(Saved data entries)
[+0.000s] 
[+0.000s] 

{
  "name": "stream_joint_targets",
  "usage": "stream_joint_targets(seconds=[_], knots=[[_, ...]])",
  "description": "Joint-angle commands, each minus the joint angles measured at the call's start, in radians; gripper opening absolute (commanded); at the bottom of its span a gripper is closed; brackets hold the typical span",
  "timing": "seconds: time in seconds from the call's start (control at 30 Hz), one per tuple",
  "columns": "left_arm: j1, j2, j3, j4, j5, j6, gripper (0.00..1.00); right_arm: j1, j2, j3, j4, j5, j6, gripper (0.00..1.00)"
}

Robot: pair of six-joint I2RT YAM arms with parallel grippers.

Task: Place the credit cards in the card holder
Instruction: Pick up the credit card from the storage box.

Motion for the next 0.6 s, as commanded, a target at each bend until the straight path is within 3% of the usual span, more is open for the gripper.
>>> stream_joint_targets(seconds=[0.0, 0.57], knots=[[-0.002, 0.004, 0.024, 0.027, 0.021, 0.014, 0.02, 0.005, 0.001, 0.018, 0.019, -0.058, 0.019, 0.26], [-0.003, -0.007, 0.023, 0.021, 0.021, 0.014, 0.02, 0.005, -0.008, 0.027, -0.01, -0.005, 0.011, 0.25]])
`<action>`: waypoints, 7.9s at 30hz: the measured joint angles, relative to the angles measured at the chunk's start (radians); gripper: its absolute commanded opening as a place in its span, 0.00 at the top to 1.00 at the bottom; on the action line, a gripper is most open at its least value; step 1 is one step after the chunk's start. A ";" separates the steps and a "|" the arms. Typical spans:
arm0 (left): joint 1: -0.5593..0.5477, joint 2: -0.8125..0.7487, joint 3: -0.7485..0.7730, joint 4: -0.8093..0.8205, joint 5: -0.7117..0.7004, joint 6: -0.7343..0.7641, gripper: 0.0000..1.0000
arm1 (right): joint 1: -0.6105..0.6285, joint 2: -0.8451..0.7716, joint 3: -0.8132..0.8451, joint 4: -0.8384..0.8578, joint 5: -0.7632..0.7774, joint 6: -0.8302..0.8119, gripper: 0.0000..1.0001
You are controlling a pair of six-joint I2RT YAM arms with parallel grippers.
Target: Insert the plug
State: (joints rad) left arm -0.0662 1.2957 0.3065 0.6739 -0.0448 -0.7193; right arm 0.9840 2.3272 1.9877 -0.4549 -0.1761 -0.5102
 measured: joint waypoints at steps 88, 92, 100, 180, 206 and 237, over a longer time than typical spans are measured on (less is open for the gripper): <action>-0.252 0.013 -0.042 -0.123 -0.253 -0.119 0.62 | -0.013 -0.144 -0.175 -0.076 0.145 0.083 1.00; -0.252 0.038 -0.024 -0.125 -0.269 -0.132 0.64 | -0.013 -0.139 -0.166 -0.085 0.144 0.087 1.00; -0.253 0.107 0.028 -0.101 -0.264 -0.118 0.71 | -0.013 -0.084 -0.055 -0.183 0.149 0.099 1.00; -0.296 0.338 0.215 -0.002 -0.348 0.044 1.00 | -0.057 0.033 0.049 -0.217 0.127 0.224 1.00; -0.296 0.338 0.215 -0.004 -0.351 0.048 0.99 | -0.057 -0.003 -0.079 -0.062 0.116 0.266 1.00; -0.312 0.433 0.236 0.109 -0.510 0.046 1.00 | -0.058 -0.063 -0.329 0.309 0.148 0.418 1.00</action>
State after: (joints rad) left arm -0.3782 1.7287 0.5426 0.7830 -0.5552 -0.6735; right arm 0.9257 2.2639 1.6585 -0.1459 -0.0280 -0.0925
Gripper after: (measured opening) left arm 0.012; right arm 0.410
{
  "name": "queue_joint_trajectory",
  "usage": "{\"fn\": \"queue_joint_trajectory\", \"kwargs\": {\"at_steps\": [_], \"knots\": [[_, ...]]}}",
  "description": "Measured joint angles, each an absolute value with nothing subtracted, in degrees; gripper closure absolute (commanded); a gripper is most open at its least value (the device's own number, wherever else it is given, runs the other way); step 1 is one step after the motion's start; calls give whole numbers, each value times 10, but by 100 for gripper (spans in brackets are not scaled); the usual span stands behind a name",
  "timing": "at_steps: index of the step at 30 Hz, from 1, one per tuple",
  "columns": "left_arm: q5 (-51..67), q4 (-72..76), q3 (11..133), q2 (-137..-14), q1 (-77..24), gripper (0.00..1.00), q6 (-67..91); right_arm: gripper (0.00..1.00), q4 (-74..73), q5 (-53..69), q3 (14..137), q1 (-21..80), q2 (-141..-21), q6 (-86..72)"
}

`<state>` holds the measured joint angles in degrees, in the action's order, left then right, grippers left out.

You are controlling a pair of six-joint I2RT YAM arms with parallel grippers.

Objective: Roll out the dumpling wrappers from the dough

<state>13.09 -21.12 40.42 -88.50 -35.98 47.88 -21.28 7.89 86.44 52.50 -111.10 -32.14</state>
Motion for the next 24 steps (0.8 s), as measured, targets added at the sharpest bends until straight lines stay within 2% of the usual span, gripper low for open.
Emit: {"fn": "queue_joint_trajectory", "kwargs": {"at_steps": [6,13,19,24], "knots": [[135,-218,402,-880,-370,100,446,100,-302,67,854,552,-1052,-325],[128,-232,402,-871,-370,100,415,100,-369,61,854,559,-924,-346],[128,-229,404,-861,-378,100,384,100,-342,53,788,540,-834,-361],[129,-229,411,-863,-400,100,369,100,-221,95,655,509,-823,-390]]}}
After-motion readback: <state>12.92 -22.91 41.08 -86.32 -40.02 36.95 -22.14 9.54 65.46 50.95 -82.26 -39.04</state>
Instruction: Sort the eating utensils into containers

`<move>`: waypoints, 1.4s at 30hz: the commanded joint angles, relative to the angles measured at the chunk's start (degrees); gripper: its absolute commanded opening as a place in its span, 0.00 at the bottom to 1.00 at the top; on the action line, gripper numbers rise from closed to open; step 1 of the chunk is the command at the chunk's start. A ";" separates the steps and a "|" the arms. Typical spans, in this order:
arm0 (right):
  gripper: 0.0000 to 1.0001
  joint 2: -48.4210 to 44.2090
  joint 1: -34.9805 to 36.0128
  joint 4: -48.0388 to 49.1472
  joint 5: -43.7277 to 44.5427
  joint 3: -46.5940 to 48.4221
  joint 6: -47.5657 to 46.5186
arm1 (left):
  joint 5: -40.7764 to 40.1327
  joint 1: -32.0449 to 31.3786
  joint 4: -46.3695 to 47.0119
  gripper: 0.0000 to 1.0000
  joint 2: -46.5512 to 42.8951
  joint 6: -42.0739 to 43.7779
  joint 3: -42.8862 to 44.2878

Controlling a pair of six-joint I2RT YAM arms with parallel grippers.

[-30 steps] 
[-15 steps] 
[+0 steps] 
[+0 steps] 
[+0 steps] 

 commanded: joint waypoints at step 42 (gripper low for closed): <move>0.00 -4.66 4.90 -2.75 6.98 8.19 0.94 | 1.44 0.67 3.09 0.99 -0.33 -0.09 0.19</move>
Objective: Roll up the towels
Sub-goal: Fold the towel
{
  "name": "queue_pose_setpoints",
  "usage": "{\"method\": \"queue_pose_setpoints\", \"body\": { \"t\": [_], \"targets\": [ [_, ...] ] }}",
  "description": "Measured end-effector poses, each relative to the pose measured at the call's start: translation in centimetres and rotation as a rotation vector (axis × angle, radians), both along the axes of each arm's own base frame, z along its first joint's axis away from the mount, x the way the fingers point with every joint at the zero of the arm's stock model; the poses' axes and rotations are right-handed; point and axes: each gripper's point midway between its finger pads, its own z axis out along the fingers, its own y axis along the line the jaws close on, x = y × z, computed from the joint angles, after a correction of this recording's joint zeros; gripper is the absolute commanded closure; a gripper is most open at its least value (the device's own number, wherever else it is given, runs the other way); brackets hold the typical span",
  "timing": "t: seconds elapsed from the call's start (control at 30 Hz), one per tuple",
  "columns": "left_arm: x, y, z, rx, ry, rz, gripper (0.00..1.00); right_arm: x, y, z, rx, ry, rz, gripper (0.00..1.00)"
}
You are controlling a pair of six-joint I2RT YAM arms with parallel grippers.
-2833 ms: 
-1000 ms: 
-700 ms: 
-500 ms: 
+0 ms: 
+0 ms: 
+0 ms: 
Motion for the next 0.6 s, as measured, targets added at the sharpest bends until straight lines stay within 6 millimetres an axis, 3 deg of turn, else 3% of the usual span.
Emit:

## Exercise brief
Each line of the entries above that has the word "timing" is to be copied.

## Answer for the task
  "timing": "seconds: time in seconds from the call's start (control at 30 Hz), one per tuple",
  "timing": "at_steps: index of the step at 30 Hz, from 1, one per tuple",
  "timing": "t: seconds elapsed from the call's start (control at 30 Hz), one per tuple",

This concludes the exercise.